# Drivers request a price increase or an Uber commission reduction



## Blogga (Apr 26, 2018)

With the rising fuel prices, has anybody approached Uber for a reduction in their commission or an increase in the pay rate?


----------



## emdeplam (Jan 13, 2017)

Cut off was last Tues to request


----------



## DA08 (Mar 18, 2017)

Blogga said:


> With the rising fuel prices, has anybody approached Uber for a reduction in their commission or an increase in the pay rate?


Loooolllll did you just land from the soul stone ?? Hahahahah hilarious Neil


----------



## cough (Feb 15, 2018)

Well bugger me, never thought of that one, will give it a try.
Let you know how I get on.


----------



## Beepbeep41 (Apr 25, 2017)

When driver satisfaction report shows up in app choose unhappy face and request above in the comments section


----------



## bulbous bob (Nov 14, 2016)

cough said:


> Well bugger me, never thought of that one, will give it a try.
> Let you know how I get on.


And how did you get on?


----------



## Rodgo (Nov 1, 2018)

In Jan18 Diesal was $1.00 to 1.20
In Oct 18 "" is $1.50 to 1.70 
A 50% Increase in costs plus car management costs going up from mechanics
How an we get more when cost constantly rising !!!!!!


----------



## NickyBoy (May 4, 2016)

You need to get on to the Rideshare Deadheads Assoc as they have an exceptional record of getting Uber to cave into their demands. 
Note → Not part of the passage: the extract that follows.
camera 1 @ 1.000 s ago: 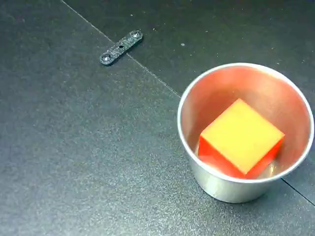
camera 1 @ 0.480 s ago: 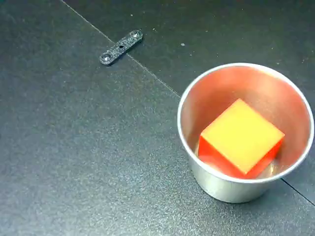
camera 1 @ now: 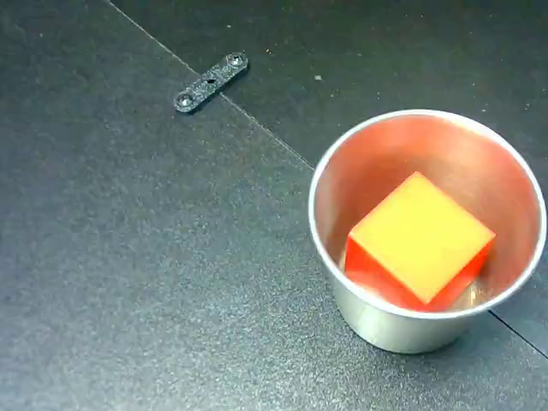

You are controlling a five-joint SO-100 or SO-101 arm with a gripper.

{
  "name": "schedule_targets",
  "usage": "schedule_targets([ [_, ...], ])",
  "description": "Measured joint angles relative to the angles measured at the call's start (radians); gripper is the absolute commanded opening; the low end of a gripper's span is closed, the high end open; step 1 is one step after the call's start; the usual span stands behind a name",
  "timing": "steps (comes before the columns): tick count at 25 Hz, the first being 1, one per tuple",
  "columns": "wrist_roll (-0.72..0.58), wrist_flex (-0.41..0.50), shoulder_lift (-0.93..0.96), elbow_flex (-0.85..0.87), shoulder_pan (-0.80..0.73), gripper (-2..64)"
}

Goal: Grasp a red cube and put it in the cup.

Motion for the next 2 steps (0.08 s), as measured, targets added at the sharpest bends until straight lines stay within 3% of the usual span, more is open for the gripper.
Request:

Ask for Max, he's the man in the know apparently


----------



## DA08 (Mar 18, 2017)

NickyBoy said:


> You need to get on to the Rideshare Deadheads Assoc as they have an exceptional record of getting Uber to cave into their demands.
> 
> Ask for Max, he's the man in the know apparently


Loooolllll


----------



## BuckleUp (Jan 18, 2018)

Rodgo said:


> In Jan18 Diesal was $1.00 to 1.20
> In Oct 18 "" is $1.50 to 1.70
> A 50% Increase in costs plus car management costs going up from mechanics
> How an we get more when cost constantly rising !!!!!!


You need to get a side gig going to subsidize you uber gig.


----------



## Who is John Galt? (Sep 28, 2016)

Blogga said:


> With the rising fuel prices, has anybody approached Uber for a reduction in their commission or an increase in the pay rate?


Yes. I got an increase and a fuel subsidy. How did you get on?

.


----------